Am I alone in the concern that in a safety critical environment, the phrase "low cost" should be more of a concern than the choice of language?
1 comments

Totally not :) Just for reference, I'm not actually planning to build a safety-critical device with an ESP8266.

What piqued my curiosity was this project:

http://openaps.org

It's basically a homebrew controller implementation that uses data from a continuous blood glucose monitor to talk to an insulin pump. They're using Node and JavaScript from what I can tell from the GitHub. They're obviously conservative for safety concerns. The code runs on a Raspberry Pi 3.

This got me wondering - what language WOULD be used in 2016 to code something safety-critical? Is there anything coming from research that's better than C? My initial thoughts were something like Elixir, but really anything strongly type-checked and verifiable. Rust was another thought I had.

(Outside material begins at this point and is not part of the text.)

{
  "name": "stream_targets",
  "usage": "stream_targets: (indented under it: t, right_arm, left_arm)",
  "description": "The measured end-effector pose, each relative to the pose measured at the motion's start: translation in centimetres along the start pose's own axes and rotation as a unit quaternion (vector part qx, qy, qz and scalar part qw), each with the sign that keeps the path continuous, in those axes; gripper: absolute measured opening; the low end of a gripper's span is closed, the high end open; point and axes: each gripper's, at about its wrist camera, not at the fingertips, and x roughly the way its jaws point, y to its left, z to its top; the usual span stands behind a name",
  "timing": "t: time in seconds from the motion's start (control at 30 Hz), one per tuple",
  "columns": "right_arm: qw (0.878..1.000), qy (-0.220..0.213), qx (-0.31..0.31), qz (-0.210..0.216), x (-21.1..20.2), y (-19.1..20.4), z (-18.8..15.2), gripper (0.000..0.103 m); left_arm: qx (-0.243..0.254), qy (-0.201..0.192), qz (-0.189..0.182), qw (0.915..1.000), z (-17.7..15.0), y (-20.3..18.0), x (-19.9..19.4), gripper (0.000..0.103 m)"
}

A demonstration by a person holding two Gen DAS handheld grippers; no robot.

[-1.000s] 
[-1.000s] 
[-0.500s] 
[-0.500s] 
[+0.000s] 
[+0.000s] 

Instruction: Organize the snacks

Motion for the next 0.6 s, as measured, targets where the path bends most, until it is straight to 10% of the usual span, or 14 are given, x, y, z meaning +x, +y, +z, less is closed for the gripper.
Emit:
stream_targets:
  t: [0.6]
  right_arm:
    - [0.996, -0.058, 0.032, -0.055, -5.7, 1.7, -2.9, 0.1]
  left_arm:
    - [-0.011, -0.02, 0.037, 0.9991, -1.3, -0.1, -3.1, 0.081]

Looking at this my immediate thought was also "what's the tiniest micro that could do this job instead of the power-hungry Pi?".

I guess everything is C or assembler in the end anyway :) The impression I get from these responses is that a restricted subset of plain C seems to be the most practical solution today.

EDIT: I'm the OP if it isn't obvious, different account.

Thanks for the clarification.

I had a look around and I can only guess that the extensive hard limits that they document in their design fulfil the safety requirements on their own.